- _Task statement_:
Return all lines of the records that contain the word "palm".
**** Data records ****
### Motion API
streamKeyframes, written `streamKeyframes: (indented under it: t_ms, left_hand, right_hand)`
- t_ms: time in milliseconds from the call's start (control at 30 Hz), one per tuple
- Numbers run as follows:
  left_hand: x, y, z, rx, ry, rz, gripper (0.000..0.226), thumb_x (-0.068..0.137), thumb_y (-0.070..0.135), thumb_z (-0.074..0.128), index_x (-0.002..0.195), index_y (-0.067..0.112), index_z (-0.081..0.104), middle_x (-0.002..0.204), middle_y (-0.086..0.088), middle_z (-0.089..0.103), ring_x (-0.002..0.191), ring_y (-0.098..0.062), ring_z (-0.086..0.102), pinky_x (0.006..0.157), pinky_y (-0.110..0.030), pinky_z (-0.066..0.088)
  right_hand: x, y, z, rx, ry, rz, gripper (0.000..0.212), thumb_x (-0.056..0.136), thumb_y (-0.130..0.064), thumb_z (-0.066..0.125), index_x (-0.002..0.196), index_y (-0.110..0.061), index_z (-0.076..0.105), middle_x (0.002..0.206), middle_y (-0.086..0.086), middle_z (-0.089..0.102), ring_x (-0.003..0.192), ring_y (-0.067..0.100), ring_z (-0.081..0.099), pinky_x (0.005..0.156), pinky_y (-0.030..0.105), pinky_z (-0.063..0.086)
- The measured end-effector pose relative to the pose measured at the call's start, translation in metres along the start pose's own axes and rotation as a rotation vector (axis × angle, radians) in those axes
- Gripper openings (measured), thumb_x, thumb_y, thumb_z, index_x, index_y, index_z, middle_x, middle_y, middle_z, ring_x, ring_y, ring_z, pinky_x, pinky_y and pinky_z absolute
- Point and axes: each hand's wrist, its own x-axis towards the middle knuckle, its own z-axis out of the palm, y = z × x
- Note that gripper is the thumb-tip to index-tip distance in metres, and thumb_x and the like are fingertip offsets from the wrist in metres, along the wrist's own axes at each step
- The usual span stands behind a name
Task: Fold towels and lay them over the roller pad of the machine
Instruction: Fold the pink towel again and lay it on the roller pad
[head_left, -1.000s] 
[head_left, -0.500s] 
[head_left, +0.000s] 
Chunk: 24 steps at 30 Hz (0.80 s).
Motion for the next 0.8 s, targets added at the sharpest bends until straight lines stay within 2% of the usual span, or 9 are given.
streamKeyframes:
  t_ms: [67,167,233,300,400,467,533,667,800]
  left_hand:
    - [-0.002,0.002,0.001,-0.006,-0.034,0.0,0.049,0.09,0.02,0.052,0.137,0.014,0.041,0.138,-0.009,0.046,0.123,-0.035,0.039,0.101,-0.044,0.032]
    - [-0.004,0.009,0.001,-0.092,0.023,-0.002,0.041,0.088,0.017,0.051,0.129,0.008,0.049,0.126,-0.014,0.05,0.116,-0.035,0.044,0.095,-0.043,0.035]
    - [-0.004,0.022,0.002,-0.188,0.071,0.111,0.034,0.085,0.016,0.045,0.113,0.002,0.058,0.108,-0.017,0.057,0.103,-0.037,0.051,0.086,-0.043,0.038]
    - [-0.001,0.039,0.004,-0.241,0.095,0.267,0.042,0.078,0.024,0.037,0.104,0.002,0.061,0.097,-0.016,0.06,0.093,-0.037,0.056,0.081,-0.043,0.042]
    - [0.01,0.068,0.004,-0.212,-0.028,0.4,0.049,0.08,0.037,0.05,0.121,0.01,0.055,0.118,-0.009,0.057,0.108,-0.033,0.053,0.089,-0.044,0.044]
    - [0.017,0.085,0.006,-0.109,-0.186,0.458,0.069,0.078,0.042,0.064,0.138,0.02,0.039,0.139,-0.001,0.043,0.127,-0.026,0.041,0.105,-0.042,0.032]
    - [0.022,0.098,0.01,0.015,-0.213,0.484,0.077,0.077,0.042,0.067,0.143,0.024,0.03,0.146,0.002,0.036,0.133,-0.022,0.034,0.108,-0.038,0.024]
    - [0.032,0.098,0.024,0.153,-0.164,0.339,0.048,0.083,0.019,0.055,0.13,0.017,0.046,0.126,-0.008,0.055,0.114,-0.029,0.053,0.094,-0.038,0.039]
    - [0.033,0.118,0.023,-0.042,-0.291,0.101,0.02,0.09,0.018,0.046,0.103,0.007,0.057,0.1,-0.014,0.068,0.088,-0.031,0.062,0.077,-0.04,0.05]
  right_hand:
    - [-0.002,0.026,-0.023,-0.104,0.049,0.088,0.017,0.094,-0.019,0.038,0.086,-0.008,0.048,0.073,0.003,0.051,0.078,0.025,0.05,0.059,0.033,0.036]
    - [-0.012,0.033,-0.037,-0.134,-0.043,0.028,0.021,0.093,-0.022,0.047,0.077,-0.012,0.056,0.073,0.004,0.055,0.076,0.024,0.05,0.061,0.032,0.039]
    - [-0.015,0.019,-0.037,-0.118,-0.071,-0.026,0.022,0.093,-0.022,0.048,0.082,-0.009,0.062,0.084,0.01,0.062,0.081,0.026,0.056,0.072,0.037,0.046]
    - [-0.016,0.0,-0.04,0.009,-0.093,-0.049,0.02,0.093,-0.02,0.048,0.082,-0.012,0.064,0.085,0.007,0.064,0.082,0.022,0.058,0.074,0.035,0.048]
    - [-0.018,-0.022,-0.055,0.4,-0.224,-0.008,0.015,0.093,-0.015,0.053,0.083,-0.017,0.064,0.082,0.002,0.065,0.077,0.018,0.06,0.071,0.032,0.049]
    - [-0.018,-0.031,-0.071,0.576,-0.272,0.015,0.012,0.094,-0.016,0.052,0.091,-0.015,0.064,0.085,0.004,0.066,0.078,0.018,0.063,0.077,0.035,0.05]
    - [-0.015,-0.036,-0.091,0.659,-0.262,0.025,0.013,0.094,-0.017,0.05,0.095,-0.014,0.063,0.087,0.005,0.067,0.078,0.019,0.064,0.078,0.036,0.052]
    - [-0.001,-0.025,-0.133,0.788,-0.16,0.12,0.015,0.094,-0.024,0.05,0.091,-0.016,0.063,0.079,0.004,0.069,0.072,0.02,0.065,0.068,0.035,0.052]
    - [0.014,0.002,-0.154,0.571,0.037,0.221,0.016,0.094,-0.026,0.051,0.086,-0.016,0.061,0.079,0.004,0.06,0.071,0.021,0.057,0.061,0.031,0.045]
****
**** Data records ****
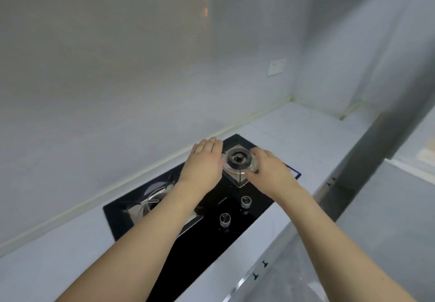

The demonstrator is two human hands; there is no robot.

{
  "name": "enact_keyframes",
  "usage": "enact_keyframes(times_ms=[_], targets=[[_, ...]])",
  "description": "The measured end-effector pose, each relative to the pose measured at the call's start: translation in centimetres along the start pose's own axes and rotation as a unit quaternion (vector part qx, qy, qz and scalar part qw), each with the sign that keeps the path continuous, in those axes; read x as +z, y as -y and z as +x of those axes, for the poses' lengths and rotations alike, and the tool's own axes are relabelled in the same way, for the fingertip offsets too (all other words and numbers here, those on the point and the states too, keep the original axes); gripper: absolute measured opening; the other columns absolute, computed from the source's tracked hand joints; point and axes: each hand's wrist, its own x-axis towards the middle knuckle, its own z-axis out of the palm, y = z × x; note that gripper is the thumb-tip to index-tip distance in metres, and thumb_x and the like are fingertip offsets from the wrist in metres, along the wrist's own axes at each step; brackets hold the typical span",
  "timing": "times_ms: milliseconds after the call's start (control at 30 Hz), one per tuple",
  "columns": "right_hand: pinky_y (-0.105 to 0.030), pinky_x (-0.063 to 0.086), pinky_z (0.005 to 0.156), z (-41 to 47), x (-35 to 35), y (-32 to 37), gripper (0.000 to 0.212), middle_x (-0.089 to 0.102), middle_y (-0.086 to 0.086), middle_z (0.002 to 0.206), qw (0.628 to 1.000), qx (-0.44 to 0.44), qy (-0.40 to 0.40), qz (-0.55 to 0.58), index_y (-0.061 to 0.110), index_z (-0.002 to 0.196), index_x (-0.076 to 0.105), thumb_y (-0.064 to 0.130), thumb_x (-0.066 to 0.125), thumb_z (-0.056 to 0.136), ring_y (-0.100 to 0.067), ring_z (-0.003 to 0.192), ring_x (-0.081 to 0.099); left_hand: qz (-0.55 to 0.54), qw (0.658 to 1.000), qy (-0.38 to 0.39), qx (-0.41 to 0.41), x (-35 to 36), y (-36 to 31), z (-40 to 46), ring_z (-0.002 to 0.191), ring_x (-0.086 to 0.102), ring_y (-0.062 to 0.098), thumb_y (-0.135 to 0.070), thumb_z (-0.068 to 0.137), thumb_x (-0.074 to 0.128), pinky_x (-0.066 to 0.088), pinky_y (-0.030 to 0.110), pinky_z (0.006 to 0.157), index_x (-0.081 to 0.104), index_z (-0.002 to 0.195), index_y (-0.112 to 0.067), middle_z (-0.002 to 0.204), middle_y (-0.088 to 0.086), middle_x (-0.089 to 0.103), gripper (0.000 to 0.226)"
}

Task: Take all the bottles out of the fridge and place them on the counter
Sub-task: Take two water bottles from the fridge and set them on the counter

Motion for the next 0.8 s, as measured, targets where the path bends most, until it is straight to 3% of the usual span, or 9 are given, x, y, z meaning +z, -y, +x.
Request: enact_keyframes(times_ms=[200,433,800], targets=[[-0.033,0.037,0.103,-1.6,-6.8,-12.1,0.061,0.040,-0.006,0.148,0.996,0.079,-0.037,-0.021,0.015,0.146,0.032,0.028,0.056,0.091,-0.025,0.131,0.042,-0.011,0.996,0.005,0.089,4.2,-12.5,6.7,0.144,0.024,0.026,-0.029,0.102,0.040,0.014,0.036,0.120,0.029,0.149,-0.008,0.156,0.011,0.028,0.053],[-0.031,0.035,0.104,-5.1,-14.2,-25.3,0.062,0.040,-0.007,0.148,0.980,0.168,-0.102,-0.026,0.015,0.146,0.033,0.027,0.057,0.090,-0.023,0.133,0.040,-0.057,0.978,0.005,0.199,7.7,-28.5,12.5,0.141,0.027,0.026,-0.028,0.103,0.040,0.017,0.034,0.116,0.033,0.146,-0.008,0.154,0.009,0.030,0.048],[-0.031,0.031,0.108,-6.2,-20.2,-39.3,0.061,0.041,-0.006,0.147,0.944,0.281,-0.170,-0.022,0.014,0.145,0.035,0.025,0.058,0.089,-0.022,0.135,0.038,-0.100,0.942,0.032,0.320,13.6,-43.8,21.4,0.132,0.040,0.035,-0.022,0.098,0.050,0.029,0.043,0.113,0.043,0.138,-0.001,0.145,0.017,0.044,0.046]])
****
- _Exercise result_:
- Point and axes: each hand's wrist, its own x-axis towards the middle knuckle, its own z-axis out of the palm, y = z × x
  "description": "The measured end-effector pose, each relative to the pose measured at the call's start: translation in centimetres along the start pose's own axes and rotation as a unit quaternion (vector part qx, qy, qz and scalar part qw), each with the sign that keeps the path continuous, in those axes; read x as +z, y as -y and z as +x of those axes, for the poses' lengths and rotations alike, and the tool's own axes are relabelled in the same way, for the fingertip offsets too (all other words and numbers here, those on the point and the states too, keep the original axes); gripper: absolute measured opening; the other columns absolute, computed from the source's tracked hand joints; point and axes: each hand's wrist, its own x-axis towards the middle knuckle, its own z-axis out of the palm, y = z × x; note that gripper is the thumb-tip to index-tip distance in metres, and thumb_x and the like are fingertip offsets from the wrist in metres, along the wrist's own axes at each step; brackets hold the typical span",

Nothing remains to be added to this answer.